# Recommend me a bean to dial in my new espresso machine



## missyclamps (Jun 1, 2016)

Just bought a Sage DB, so I'm looking for a bean that'll flatter my efforts while I get to grips with the machine.

Something forgiving and consistent, a good all-rounder that will work as espresso, flat white and long black.

A smooth, well rounded flavour on the chocolate / nutty / sweet side of the scale...definitely nothing bright or fruity at this stage.

Whatcha got?


----------



## Mrboots2u (May 10, 2013)

Presumably you have a grinder and some decent scales ?


----------



## Mrboots2u (May 10, 2013)

https://www.hasbean.co.uk/products/brazil-fazenda-passeio-pn-rubi


----------



## missyclamps (Jun 1, 2016)

Sorry, yes...Mazzer Mini B and some accurate (0.1g) scales.


----------



## 7493 (May 29, 2014)

You could do a lot worse than try something from Coffee Compass. I find their beans very forgiving. Either one of the blends such as http://www.coffeecompass.co.uk/shop/espresso-range/sweet-bourbon-espresso-blend-500g.html or this is a medium roast SO that we both really like:

http://www.coffeecompass.co.uk/shop/mexico-women-s-merced-500g.html


----------



## doolallysquiff (Jul 26, 2014)

As just mentioned on another post, Rave Signature blend is not a bad place to start:

https://ravecoffee.co.uk/collections/espresso-coffee/products/signature-blend


----------



## AliG (Aug 12, 2015)

I've found Brighton Lanes to be pretty forgiving.

http://www.coffeecompass.co.uk/shop/espresso-range/brighton-lanes-blend-500g.html


----------



## Craig-R872 (Apr 4, 2016)

My first two beans through my db was Raves Chatswood Blend and The one I'm on now is Raves Columbian Suarez. Both to me were easy to dial in and seemed easy to produce a decent espresso. The Columbian Suarez seems more forgiving. Both would suit the tastes you are after. One thing I did note was they seemed to produce more flavour the older they were. Certainly the Chatswood was lovely and flavoursome post 22 days of roast.


----------



## NJD1977 (Dec 16, 2014)

Mancoco Monsoon Malabaar is impossible to get wrong in my experience.
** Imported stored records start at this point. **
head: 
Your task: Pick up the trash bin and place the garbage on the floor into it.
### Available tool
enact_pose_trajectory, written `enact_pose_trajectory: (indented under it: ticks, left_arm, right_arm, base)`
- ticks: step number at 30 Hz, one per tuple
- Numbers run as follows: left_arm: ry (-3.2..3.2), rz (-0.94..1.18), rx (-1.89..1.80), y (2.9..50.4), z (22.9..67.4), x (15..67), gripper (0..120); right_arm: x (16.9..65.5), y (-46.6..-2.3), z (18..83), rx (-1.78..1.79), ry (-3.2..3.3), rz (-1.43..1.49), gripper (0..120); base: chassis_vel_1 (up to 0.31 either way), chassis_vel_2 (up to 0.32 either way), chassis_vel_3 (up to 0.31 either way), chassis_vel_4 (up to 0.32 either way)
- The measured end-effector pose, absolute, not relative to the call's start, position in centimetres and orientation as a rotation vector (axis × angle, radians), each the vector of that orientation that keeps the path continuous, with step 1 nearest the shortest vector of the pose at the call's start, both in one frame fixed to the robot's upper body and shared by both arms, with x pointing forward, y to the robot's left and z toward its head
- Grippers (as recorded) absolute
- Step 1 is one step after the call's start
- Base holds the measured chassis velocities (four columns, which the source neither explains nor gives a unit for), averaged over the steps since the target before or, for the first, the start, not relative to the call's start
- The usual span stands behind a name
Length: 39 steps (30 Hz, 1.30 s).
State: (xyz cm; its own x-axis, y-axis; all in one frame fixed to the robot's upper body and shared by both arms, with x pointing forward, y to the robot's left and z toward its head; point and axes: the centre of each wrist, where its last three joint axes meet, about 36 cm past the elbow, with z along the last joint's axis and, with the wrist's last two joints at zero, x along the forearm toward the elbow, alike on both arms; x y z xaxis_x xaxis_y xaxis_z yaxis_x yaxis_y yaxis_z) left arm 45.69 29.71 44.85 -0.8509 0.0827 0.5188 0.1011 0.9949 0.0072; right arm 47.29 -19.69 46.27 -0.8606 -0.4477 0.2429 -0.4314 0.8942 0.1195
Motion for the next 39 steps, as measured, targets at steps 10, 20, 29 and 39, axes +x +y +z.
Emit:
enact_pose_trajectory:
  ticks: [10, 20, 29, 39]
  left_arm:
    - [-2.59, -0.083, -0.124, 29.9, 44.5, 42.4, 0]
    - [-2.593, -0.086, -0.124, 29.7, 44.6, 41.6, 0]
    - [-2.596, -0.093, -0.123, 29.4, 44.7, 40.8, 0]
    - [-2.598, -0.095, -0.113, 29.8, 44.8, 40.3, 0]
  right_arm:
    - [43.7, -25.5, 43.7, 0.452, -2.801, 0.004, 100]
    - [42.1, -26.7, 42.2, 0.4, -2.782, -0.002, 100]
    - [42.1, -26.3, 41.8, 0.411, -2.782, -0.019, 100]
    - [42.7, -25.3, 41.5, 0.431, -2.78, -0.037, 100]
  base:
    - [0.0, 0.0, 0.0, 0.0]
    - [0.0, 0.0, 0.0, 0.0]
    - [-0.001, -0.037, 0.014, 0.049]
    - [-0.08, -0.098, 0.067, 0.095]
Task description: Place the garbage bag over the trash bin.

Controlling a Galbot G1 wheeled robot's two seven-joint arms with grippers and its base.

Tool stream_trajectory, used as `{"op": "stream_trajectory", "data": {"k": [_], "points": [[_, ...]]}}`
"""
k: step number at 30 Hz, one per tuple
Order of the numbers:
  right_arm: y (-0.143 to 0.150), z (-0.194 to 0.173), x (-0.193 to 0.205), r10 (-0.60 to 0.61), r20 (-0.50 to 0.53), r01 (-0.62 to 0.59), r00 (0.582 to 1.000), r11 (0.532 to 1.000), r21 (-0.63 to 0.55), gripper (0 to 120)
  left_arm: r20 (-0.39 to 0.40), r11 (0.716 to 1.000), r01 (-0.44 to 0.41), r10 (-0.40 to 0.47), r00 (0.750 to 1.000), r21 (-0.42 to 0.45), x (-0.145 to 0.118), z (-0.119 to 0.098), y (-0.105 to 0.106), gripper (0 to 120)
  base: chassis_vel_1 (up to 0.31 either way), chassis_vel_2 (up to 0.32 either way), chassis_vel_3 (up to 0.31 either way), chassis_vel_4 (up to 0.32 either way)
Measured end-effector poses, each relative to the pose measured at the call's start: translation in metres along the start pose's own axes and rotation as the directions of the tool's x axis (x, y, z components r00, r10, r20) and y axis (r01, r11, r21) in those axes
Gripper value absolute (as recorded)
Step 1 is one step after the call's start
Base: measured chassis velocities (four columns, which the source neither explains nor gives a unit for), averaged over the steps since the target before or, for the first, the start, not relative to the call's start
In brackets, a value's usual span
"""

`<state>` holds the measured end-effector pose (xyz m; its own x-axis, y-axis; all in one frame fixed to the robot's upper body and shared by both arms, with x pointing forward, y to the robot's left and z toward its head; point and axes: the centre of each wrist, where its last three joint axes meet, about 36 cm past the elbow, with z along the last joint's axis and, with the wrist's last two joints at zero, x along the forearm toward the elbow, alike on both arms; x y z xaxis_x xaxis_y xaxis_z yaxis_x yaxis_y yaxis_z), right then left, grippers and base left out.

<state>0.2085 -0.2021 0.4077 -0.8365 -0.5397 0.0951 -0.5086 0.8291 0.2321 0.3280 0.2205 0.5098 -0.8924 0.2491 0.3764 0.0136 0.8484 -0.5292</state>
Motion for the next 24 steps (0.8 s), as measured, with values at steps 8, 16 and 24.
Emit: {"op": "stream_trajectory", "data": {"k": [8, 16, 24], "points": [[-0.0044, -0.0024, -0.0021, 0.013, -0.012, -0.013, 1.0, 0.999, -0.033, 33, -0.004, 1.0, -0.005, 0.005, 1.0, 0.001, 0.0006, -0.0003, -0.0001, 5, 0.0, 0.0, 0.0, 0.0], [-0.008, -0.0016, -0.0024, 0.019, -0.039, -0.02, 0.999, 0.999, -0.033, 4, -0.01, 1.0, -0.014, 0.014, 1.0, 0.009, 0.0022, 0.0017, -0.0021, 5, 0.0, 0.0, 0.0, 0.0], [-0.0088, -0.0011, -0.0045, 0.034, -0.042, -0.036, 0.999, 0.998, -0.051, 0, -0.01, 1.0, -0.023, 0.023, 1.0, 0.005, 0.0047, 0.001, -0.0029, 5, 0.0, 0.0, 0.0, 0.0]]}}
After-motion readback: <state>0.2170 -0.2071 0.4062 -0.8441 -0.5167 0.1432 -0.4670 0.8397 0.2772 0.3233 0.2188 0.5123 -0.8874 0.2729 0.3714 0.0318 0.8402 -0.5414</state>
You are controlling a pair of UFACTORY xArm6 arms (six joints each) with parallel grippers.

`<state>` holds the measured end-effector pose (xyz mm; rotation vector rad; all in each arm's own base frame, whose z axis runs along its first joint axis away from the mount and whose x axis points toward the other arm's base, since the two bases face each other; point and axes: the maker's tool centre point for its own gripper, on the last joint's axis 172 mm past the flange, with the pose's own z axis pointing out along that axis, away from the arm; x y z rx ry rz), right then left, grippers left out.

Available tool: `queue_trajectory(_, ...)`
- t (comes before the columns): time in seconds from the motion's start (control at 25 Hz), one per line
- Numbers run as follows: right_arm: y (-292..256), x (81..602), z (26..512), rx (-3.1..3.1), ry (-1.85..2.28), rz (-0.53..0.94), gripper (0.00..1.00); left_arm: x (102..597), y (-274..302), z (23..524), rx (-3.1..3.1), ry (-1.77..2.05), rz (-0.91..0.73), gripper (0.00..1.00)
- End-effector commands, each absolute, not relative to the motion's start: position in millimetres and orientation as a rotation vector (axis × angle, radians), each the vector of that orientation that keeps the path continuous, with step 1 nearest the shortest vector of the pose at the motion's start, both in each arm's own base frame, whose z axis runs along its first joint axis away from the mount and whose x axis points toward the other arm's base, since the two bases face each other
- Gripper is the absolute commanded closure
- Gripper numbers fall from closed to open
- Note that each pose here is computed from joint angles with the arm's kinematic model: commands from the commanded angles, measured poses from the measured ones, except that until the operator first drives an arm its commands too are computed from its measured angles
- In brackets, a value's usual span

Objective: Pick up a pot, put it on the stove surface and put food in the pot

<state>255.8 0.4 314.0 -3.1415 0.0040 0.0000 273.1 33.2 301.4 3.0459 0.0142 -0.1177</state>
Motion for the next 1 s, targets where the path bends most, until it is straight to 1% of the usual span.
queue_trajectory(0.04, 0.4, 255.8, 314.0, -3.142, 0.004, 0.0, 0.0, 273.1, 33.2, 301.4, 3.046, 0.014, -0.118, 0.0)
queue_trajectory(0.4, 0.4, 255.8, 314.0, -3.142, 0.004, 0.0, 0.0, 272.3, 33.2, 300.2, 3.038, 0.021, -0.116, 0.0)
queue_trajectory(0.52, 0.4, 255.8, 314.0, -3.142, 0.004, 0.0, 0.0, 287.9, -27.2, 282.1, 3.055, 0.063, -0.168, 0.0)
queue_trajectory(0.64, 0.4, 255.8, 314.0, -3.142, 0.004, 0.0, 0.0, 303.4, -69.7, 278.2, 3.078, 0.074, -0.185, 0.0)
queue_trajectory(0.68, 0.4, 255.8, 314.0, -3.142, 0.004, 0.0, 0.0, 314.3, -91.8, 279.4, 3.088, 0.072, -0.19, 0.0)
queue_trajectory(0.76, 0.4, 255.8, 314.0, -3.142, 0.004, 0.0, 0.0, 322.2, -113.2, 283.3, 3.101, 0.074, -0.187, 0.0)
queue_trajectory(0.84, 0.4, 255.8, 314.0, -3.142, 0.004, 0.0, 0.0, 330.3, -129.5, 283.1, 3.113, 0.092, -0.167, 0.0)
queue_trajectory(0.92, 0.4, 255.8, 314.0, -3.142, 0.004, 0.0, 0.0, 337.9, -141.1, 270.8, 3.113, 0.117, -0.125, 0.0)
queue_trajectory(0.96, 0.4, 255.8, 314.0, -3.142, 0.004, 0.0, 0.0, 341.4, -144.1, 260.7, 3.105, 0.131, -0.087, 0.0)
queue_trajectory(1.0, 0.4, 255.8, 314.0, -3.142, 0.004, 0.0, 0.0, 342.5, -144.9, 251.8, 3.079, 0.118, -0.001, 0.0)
Hugely forgiving and delicious dark chocolate, nuts and sweet creamy finish.


----------



## Dylan (Dec 5, 2011)

Whatever you do... buy at least a kg, you will need it when starting out.

I would also recommend Rave Sig, its a really forgiving bean.


----------



## Jumbo Ratty (Jan 12, 2015)

Id suggest having a good look at the rave website and reading the descriptions of the blends and single origins.

Pick one you like the sound of. They also give recipes for that particular bean which I find useful as a starting point.

seeing as how you mention not wanting anything too bright or fruity at this stage id stay away from a light/ medium roast for now and pick a medium



Tasting Notes


----------



## missyclamps (Jun 1, 2016)

Thanks all.

I've been using Hasbean for 99% of my beans for as long as I can remember and while I will no doubt be back, it's time to try some other roasters.

I'll probably get around to trying all of the beans suggested, but to start with I'm going to try some Rave coffee and figure their Signature blend is probably as good a place to start as any.

Cheers


----------